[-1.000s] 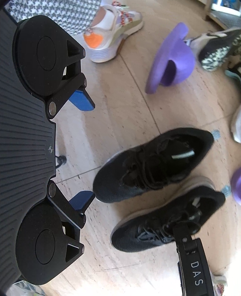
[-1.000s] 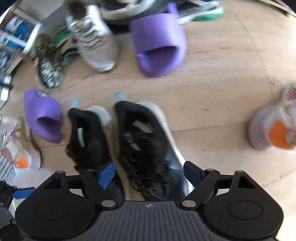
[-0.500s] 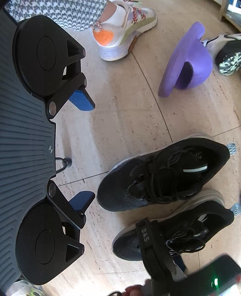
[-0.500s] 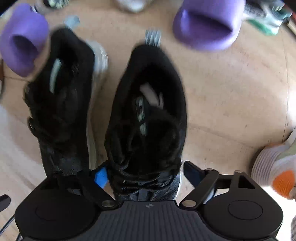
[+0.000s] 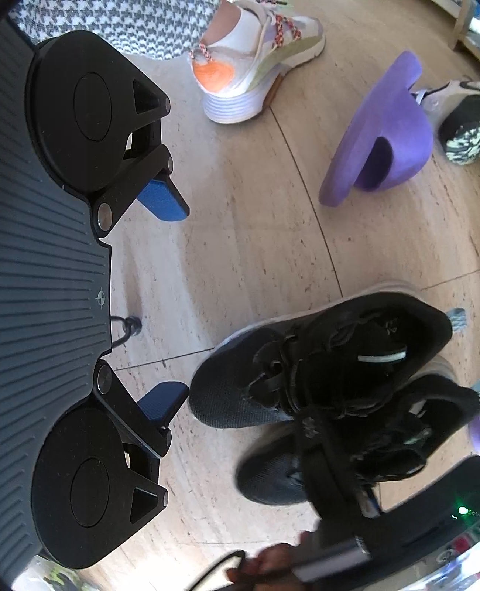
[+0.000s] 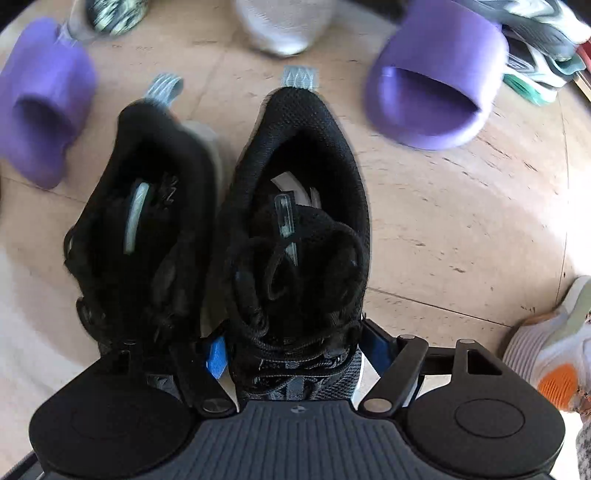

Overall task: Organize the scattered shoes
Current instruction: 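Lower the grey-soled sneaker beside the black sneaker and open the right tool, then reach the left tool to a purple slide and close on it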

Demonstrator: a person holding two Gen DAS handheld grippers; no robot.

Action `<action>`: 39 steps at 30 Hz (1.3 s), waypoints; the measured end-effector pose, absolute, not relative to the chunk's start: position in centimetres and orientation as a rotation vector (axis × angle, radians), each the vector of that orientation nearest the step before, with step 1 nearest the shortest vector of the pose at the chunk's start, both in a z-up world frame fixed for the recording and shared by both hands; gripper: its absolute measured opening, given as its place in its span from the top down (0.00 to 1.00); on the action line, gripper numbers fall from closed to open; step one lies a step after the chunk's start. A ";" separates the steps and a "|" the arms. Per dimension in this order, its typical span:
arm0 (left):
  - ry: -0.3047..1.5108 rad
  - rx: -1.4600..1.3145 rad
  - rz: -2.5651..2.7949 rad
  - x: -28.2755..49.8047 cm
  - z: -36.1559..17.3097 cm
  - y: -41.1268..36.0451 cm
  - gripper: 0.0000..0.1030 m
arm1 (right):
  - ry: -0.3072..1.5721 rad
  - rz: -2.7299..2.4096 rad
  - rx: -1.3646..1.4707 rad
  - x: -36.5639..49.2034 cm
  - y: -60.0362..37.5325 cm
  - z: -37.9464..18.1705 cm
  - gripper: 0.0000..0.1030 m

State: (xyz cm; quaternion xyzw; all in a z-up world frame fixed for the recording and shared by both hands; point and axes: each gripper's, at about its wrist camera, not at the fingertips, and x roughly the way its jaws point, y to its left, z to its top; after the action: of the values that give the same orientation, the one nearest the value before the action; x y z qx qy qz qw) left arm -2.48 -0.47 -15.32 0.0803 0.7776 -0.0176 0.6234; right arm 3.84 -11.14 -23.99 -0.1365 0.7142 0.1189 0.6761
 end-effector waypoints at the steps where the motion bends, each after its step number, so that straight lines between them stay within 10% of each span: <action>1: 1.784 0.191 -0.043 -2.5 -15.3 -0.6 0.06 | 1.628 0.271 -0.267 3.9 -11.1 -23.9 0.30; 10: 1.766 0.211 -0.023 -2.6 -14.7 -0.7 0.06 | 1.623 0.332 -0.219 3.9 -11.0 -21.8 0.10; 25: 1.621 -0.074 0.281 -1.4 -12.1 5.0 0.05 | 1.634 0.002 0.395 0.8 -21.6 -14.6 0.08; 39: 1.522 -0.119 0.497 7.6 -17.3 11.0 0.05 | 1.642 0.042 0.409 2.0 -19.8 -16.9 0.08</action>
State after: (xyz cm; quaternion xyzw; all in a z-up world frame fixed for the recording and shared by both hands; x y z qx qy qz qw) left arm 7.61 11.03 -17.33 -0.0535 0.6819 0.2228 0.6946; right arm 2.03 -19.81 -16.94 0.1810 0.7264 0.0184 0.6628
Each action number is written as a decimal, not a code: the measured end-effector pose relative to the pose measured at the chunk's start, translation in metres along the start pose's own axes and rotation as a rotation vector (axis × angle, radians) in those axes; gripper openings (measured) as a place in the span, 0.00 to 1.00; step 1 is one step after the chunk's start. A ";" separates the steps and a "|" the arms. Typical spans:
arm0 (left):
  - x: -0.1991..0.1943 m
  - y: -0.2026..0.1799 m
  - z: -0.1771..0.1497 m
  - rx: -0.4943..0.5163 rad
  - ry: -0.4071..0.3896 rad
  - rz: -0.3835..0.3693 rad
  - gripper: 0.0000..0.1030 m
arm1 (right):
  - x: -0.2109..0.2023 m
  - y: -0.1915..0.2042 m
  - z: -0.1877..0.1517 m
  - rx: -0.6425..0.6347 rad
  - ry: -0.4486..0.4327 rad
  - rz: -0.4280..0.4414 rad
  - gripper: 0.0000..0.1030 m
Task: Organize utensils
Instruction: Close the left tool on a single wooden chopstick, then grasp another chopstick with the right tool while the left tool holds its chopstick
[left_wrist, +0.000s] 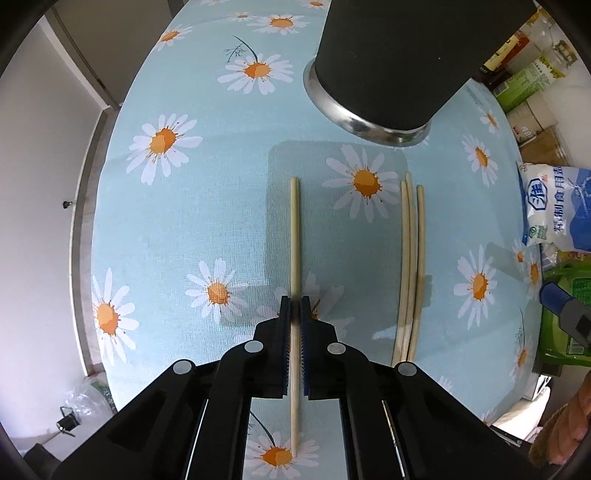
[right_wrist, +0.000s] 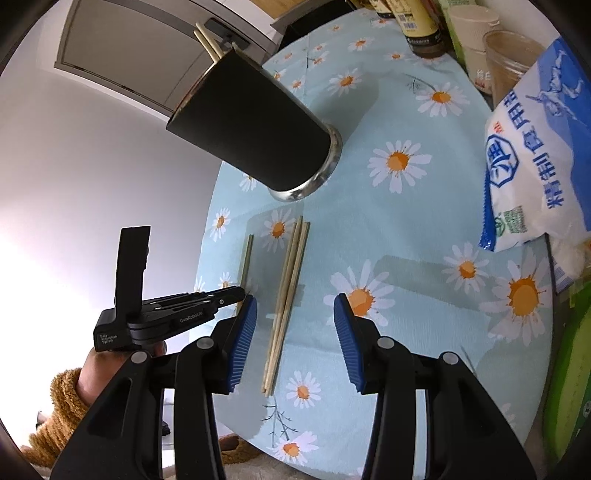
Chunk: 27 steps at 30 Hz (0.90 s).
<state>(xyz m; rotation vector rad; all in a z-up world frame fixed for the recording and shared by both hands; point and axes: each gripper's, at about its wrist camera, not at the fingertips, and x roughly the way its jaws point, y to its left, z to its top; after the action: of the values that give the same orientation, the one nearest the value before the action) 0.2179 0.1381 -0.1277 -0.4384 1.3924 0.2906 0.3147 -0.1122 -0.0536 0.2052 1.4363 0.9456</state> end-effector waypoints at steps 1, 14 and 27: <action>0.000 0.002 -0.001 0.001 -0.003 -0.013 0.03 | 0.003 0.002 0.001 0.003 0.008 -0.003 0.43; -0.025 0.033 -0.021 0.027 -0.087 -0.178 0.03 | 0.057 0.020 0.020 0.115 0.163 -0.155 0.43; -0.037 0.053 -0.049 0.039 -0.130 -0.325 0.03 | 0.108 0.035 0.028 0.147 0.263 -0.345 0.35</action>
<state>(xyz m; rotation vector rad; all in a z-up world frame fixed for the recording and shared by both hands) 0.1454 0.1649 -0.1033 -0.5940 1.1764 0.0257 0.3095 -0.0078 -0.1056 -0.0631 1.7187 0.5997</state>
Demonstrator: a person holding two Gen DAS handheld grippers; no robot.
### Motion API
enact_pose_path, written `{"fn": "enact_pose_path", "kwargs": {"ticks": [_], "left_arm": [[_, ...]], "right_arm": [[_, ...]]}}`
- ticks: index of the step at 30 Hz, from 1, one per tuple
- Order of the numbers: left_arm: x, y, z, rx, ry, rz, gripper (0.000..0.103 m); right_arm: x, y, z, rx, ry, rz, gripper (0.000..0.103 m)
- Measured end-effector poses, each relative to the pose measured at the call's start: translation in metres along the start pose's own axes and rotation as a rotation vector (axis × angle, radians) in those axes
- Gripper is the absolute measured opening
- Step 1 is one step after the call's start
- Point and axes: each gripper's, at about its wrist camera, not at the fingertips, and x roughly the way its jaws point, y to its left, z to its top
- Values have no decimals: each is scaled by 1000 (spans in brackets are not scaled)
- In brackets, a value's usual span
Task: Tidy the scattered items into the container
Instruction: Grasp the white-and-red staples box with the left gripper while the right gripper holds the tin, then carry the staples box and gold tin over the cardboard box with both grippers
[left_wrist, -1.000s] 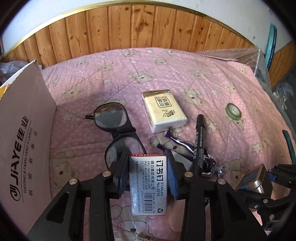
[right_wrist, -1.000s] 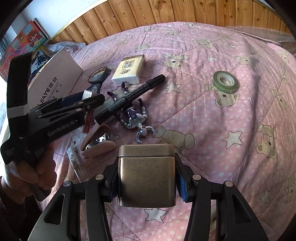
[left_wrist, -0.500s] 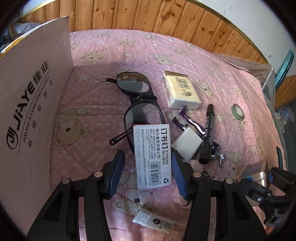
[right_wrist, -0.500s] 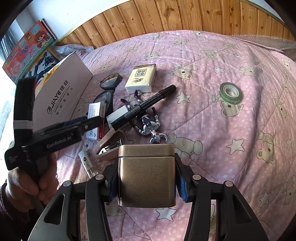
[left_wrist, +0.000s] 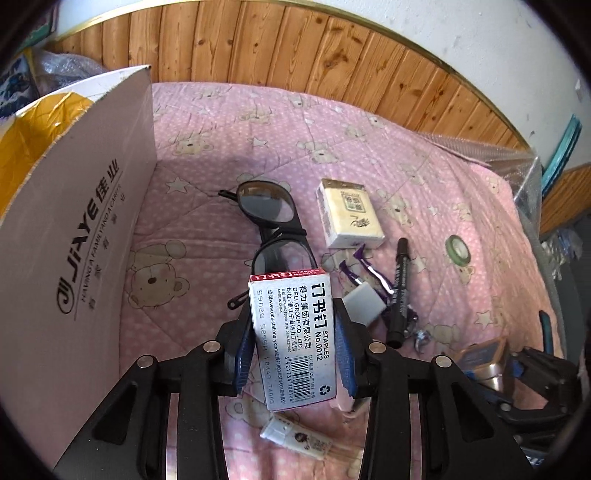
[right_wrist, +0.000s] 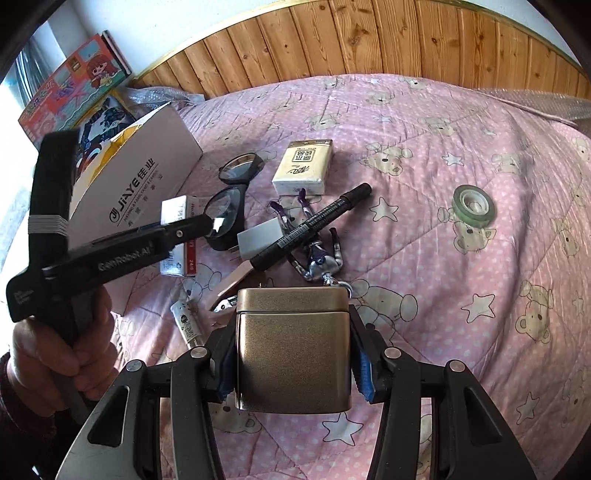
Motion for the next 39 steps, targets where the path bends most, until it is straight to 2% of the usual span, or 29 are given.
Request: {"fn": "enact_pose_path", "kwargs": {"ticks": [7,13,24,39], "left_arm": [[-34,2,0,11,-50,16,40],[-70,9,-2,16,-114,22,40],[-121,22,-3,-1,-200,-26,40],[-161,41,7,-43,-280,-81,40]], "right_arm": [[-5,13,1,-31,-24,-13,51],[-20,44,2,-102,-77,-11,51],[-39,89,1,-158,-135,-23,51],[-68,142,13,-252,-202,-47,51]]}}
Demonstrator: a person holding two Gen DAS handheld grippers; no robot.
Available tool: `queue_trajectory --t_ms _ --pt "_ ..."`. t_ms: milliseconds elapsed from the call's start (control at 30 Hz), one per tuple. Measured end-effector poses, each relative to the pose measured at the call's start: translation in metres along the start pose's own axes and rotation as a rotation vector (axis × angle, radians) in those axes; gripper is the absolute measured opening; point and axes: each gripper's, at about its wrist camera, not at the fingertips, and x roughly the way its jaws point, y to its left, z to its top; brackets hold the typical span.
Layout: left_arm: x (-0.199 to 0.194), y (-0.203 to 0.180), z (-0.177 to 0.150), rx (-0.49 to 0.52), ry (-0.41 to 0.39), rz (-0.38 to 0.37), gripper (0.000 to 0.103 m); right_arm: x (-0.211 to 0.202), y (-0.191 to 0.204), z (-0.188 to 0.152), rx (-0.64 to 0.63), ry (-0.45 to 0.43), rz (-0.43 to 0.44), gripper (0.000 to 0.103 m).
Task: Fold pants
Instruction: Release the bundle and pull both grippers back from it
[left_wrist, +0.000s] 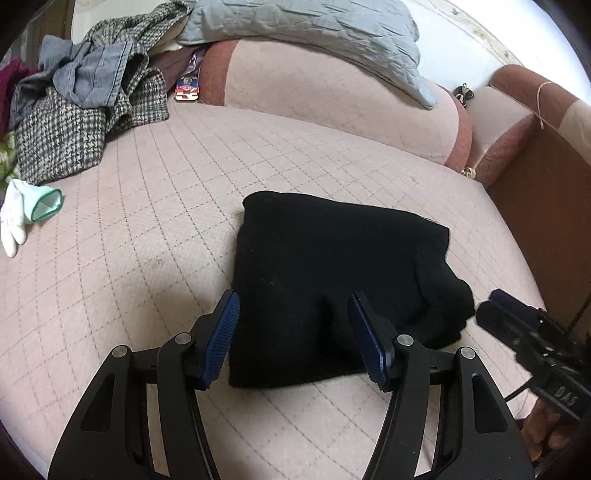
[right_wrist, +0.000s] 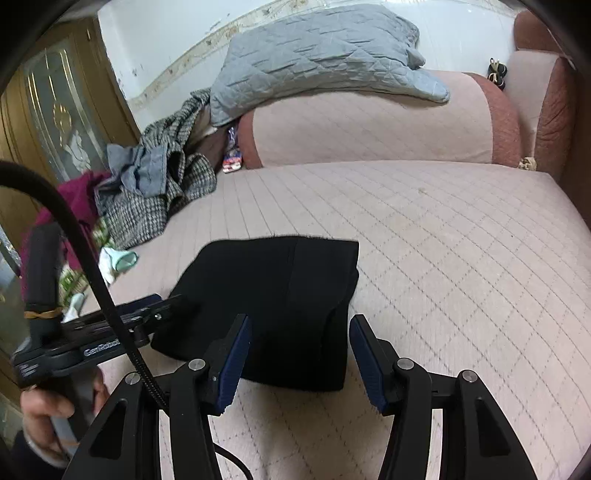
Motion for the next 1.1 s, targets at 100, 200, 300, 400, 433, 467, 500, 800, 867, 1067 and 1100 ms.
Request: queue_trajectory --t_ms 100,200,300,400,433,467,500,800,867,1067,1100 --pt "-0.007 -0.006 -0.003 0.010 -0.017 0.017 0.061 -0.002 0.006 -0.005 -0.007 0.003 -0.016 0.053" --pt "-0.014 -0.008 -0.006 0.019 -0.033 0.038 0.061 -0.001 0.012 -0.007 -0.009 0.008 -0.023 0.053" --pt "-0.020 -0.011 -0.008 0.032 -0.047 0.061 0.061 -0.003 0.015 -0.009 -0.005 0.008 -0.028 0.053" --pt "-0.027 -0.012 -0.009 0.040 -0.063 0.080 0.061 -0.005 0.018 -0.008 -0.005 0.005 -0.037 0.053" --pt "-0.030 -0.013 -0.010 0.038 -0.069 0.081 0.061 -0.006 0.018 -0.008 -0.007 0.003 -0.039 0.053" --pt "-0.032 -0.012 -0.011 0.035 -0.075 0.079 0.061 -0.008 0.020 -0.008 -0.007 0.003 -0.041 0.053" --pt "-0.034 -0.012 -0.011 0.033 -0.079 0.078 0.061 -0.009 0.021 -0.008 -0.006 0.002 -0.042 0.053" --pt "-0.054 -0.020 -0.018 0.049 -0.114 0.104 0.061 -0.024 0.029 -0.009 -0.028 -0.019 -0.042 0.053" --pt "-0.057 -0.021 -0.019 0.056 -0.111 0.105 0.061 -0.025 0.030 -0.009 -0.022 -0.021 -0.036 0.053" --pt "-0.064 -0.023 -0.025 0.058 -0.105 0.109 0.061 -0.032 0.034 -0.012 -0.024 -0.025 -0.031 0.053" --pt "-0.066 -0.023 -0.026 0.057 -0.106 0.110 0.061 -0.034 0.035 -0.013 -0.024 -0.026 -0.032 0.053"
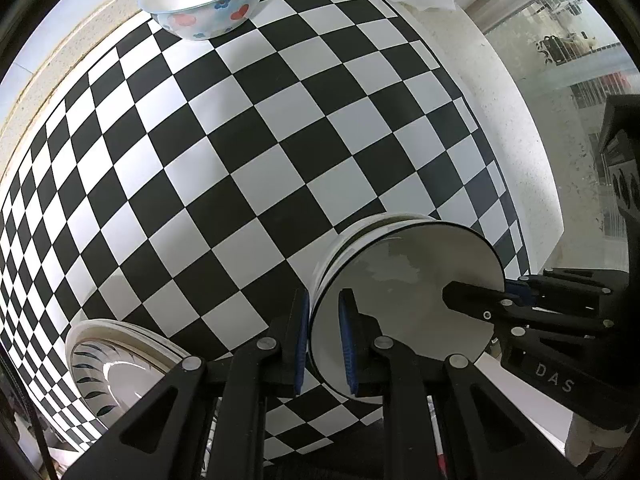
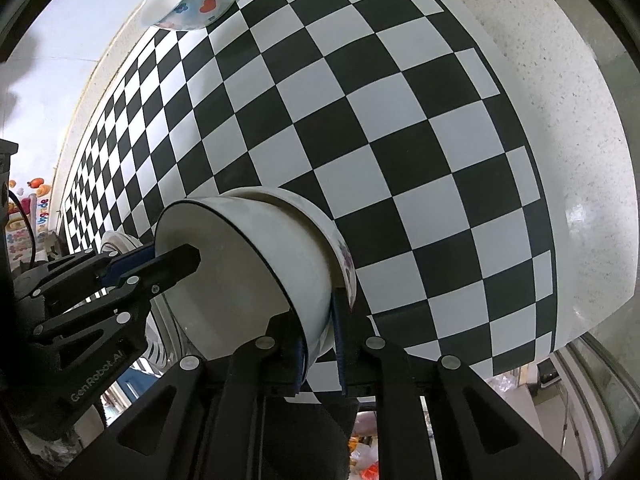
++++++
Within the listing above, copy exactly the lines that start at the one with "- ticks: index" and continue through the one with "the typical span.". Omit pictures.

- ticks: index of the step at 30 Hz, from 1, one per tuple
- Order of the numbers: left_arm: x, y, z, rx, ry, rz, gripper (0.000..0.103 m); right_arm: x, y, z, rx, ry, rz, gripper (0.000..0.103 m)
- Measured end-effector poses, each relative to the pose measured at the call's start: translation in metres along the start pose's own axes and rotation as a rotation vector (axis × angle, radians) in those axes
- Gripper is the absolute measured opening
- Step 1 is one step after the call's start
- Point and axes: each gripper's, at about its wrist camera, not at the fingertips, and x roughly the way its jaws point, y to its left, z to its top
- Values have no decimals: each is scaled by 1000 (spans in brackets are not scaled)
- In brackets, a value's usual span
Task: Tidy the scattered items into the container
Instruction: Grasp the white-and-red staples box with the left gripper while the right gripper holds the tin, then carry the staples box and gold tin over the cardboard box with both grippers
[left_wrist, -1.000s] 
[right_wrist, -1.000s] 
[left_wrist, -0.500s] 
[right_wrist, -0.500s] 
[left_wrist, +0.000s] 
[right_wrist, +0.000s] 
Motion for the next 39 steps, targets where the path bends most, until it is straight to 2% of the usual span, or 29 are given.
Request: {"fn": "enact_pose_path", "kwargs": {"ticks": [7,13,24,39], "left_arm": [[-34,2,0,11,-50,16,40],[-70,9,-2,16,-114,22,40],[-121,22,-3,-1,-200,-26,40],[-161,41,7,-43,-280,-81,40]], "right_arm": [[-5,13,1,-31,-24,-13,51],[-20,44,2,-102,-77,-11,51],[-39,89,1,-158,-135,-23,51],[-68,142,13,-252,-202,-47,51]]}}
Demonstrator: a person holding two Gen DAS handheld grippers; no robot.
Available tool: `queue_trajectory --t_ms _ --pt "_ ..."`. t_ms: milliseconds elapsed from the call's start (control at 30 Hz), one per tuple. Measured end-effector poses, each relative to the pose measured at the call's start: translation in metres along the start pose's own axes and rotation as a rotation vector (axis × angle, radians) in those axes; gripper is the absolute measured opening; point and axes: each gripper's, at about its wrist camera, not at the fingertips, and x roughly the way its jaws point, y to its left, z to its top; brackets hold the typical span.

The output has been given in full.